坂口国務大臣 血液事業法につきましては、参議院の方で御審議をいただきまして、そして本会議も全会一致で通過をさせていただきました。
 これをつくりますのにはいろいろの御議論がありましたが、その御議論も参考にさせていただいてつくったところでございますし、そして、この血液事業法の中におきましては、いわゆる国内自給というものを基本に据えてつくってございます。保存血液はもちろんでございますけれども、血液製剤につきましても一日も早く国内自給ができる体制を確立するということでつくっているところでございます。

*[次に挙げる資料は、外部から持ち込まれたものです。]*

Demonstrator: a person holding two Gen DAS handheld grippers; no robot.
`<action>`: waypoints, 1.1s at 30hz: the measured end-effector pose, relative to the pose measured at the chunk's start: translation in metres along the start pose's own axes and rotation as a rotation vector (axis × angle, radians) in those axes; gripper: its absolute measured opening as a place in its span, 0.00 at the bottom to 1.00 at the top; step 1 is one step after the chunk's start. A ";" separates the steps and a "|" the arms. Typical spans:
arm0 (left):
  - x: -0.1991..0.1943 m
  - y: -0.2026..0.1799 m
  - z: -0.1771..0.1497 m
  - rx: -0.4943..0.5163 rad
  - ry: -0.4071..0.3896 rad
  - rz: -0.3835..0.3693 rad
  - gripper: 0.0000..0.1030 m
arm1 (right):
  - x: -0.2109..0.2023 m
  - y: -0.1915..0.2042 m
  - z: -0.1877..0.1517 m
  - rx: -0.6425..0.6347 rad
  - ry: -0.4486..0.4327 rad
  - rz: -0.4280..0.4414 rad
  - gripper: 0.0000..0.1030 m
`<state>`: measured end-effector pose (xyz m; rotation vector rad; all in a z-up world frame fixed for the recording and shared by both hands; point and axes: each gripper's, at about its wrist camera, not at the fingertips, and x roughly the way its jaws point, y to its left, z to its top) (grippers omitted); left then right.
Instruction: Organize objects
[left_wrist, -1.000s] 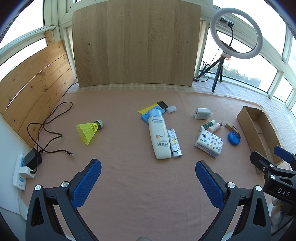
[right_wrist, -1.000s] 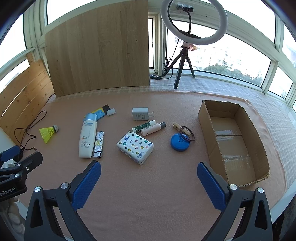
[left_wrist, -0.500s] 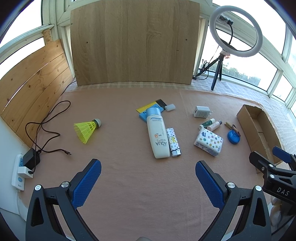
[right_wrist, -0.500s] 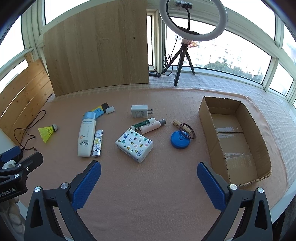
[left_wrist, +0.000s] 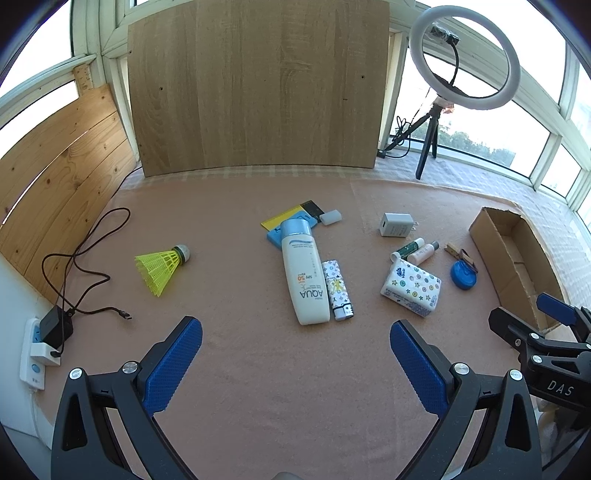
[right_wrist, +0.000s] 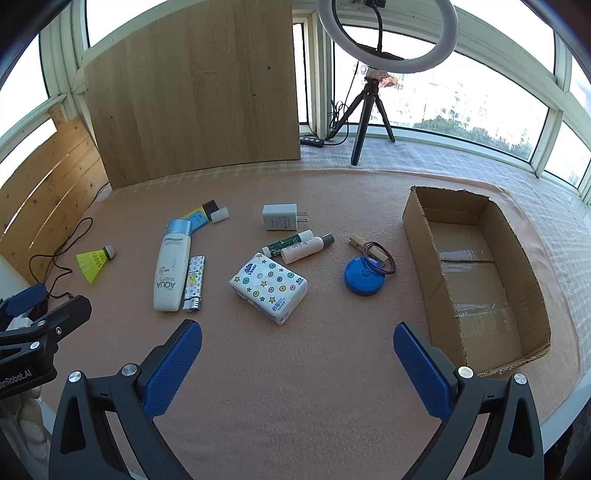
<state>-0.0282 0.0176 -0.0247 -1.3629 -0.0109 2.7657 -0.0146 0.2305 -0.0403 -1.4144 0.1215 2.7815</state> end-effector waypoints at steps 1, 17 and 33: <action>0.002 -0.001 0.001 0.001 0.001 -0.001 1.00 | 0.002 -0.001 0.001 0.001 0.001 0.003 0.99; 0.038 -0.018 0.012 0.019 0.024 -0.033 1.00 | 0.047 -0.029 0.027 0.063 0.065 0.137 0.85; 0.089 -0.056 0.030 0.063 0.060 -0.098 0.99 | 0.107 -0.047 0.042 0.154 0.213 0.307 0.43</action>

 さて、それはそれといたしまして、今回の医療制度改革におきましても、日本の中における皆保険制度がなくなってはいけません。アメリカのような状況にしてはいけません。これからも将来も、この皆保険制度を維持していくためにどうしていったらいいかということを中心に考えているわけでありまして、今回提出をさせていただいておりますこの内容におきまして、私たちは、将来ともに皆保険が維持できると思いますし、また、どの病院で診ていただきたいかといったフリーアクセスもこれは維持できる、こういうふうに思っている次第でございます。
川田委員 ありがとうございます。
 皆保険を維持するという言葉だけじゃなくて、公的保険をきちんと維持するというふうにもう一度、公的保険ということでよろしいですか。
 私は、もう終わりますけれども、医療というのはそもそも営利追求になじまないものだと思っています。そこを今巨大な営利市場にしているのがアメリカでありまして、やはり医療機関と保険機関が結託している結果、アメリカでも血友病患者が被害に遭ったわけですから、そのことをぜひ踏まえて、本当に患者の立場に立った医療の改革が行われなければならないと思っています。
 最後に、一つだけ簡単に御質問したいんですけれども、先ほど加藤議員が……
森委員長 申し合わせの時間が既に経過しておりますので、速やかに質問を終えてください。
川田委員 ちょっと一つだけ、ごめんなさい。領収証、明細書についてちょっと一言だけ。
 なぜできないのかという理由が再三言われていましたけれども、では、どうしたらできるのかという点で、かなり経費が大変じゃないかとか、煩わしいのではないかという御意見がありましたけれども、ならば、どうしたらできるのかという点で、医療機関に対してこれが点数加算になるとか、いろいろな方法があるんでしょうけれども……
森委員長 申し合わせの時間が既に経過しておりますので、新たな質問に入るのはお控えください。
川田委員 わかりました。
 そのことについて、ぜひ善処していただきたいというふうに思っています。
 ありがとうございました。
森委員長 次回は、公報をもってお知らせすることとし、本日は、これにて散会いたします。